Fault Tolerance

This document describes the handling of failures in Ray.

Machine and Process Failures

Currently, each local scheduler and each plasma manager send heartbeats to a monitor process. If the monitor does not receive any heartbeats from a given process for some duration of time (about ten seconds), then it will mark that process as dead. The monitor process will then clean up the associated state in the Redis servers. If a manager is marked as dead, the object table will be updated to remove all occurrences of that manager so that other managers don’t try to fetch objects from the dead manager. If a local scheduler is marked as dead, all of the tasks that are marked as executing on that local scheduler in the task table will be marked as lost and all actors associated with that local scheduler will be recreated by other local schedulers.

Lost Objects

If an object is needed but is lost or was never created, then the task that created the object will be re-executed to create the object.
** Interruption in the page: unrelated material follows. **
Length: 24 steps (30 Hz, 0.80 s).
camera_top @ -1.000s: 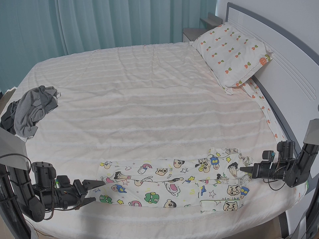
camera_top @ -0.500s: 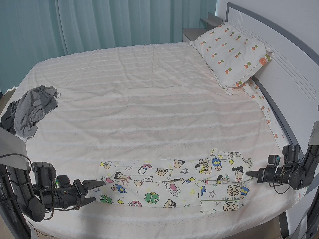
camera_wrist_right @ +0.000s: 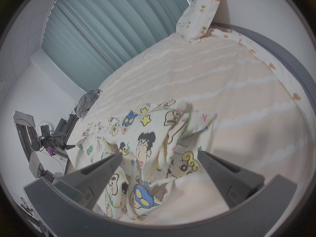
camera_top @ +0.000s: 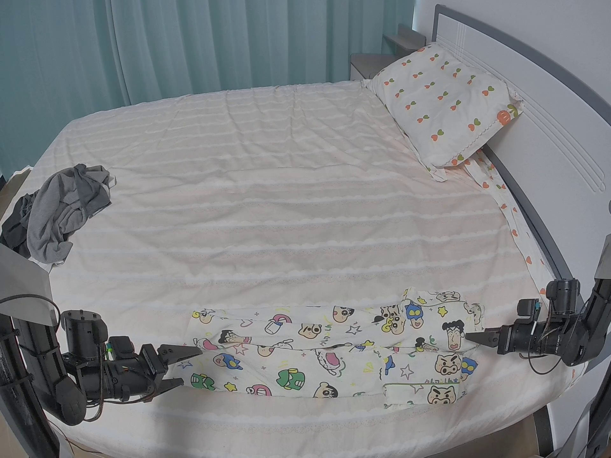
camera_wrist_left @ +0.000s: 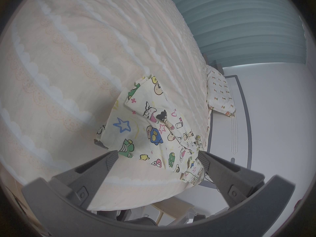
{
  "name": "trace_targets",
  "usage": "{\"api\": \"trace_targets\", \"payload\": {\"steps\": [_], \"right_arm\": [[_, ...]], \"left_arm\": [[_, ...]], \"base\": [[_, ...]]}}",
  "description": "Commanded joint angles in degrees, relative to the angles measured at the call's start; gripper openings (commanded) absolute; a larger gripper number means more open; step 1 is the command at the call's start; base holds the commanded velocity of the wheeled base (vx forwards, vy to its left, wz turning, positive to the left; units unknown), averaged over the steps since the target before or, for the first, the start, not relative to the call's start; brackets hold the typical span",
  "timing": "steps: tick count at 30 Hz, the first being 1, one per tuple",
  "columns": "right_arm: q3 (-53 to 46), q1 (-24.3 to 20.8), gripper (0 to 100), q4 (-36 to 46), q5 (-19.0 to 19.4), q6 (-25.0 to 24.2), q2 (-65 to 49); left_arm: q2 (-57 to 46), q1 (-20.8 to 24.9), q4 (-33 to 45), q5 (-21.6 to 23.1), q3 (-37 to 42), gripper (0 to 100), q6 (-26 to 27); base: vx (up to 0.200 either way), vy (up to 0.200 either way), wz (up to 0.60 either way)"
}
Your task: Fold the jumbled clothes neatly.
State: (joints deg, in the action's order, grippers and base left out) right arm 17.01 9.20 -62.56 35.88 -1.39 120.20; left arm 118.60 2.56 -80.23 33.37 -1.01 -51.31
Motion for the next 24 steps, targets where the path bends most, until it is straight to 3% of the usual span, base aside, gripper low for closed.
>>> {"api": "trace_targets", "payload": {"steps": [1,6,9,12,13,14,18,21,24], "right_arm": [[1.01,1.78,100,0.16,-0.02,-0.37,-5.59],[4.00,1.17,100,0.86,-0.46,-1.42,-9.72],[6.64,-4.55,100,0.95,-3.45,-3.80,-10.07],[7.16,-5.60,100,0.95,-4.41,-4.41,-9.90],[11.12,-11.31,100,2.09,-6.96,-9.95,-8.75],[13.05,-13.16,100,4.03,-7.14,-11.88,-8.49],[19.12,-16.59,100,11.59,-7.31,-15.57,-7.79],[26.06,-19.49,100,20.29,-7.66,-21.73,-7.26],[27.29,-22.91,100,22.84,-9.60,-23.31,-4.89]], "left_arm": [[0.14,-0.01,-0.02,0.03,0.66,100,-0.02],[0.14,-0.01,-0.02,0.03,0.66,100,-0.02],[0.14,-0.01,-0.02,-0.14,0.66,100,-0.02],[0.14,-0.01,-0.02,-0.14,0.66,100,-0.02],[0.14,-0.01,-0.02,-0.14,0.66,100,-0.02],[0.14,-0.01,-0.02,-0.14,0.66,100,-0.02],[0.14,-0.01,-0.02,-0.14,0.66,100,-0.02],[0.14,-0.01,-0.02,-0.14,0.66,100,-0.02],[0.14,-0.01,-0.02,-0.14,0.66,100,0.07]], "base": [[0.000,0.000,0.00],[0.000,0.000,0.00],[0.000,0.000,0.00],[0.000,0.000,0.00],[0.000,0.000,0.00],[0.000,0.000,0.00],[0.000,0.000,0.00],[0.000,0.000,0.00],[0.000,0.000,0.00]]}}
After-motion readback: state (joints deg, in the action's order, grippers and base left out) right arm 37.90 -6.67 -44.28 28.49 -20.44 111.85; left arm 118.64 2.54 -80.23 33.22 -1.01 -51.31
If necessary, tasks needed to create the input arguments to the task being re-executed will also be re-executed.

Actors

When a local scheduler is marked as dead, all actors associated with that local scheduler that were still alive will be recreated by other local schedulers. By default, all of the actor methods will be re-executed in the same order that they were initially executed. If actor checkpointing is enabled, then the actor state will be loaded from the most recent checkpoint and the actor methods that occurred after the checkpoint will be re-executed. Note that actor checkpointing is currently an experimental feature.

Current Limitations

At the moment, Ray does not handle all failure scenarios. We are working on addressing these known problems.

Process Failures

  1. Ray does not recover from the failure of any of the following processes: a Redis server, the global scheduler, the monitor process.
  2. If a driver fails, that driver will not be restarted and the job will not complete.

Lost Objects

  1. If an object is constructed by a call to ray.put on the driver, is then evicted, and is later needed, Ray will not reconstruct this object.
  2. If an object is constructed by an actor method, is then evicted, and is later needed, Ray will not reconstruct this object.

Actor Reconstruction

  1. Actor reconstruction follows the order of initial execution, but new tasks may get interleaved with the re-executed tasks.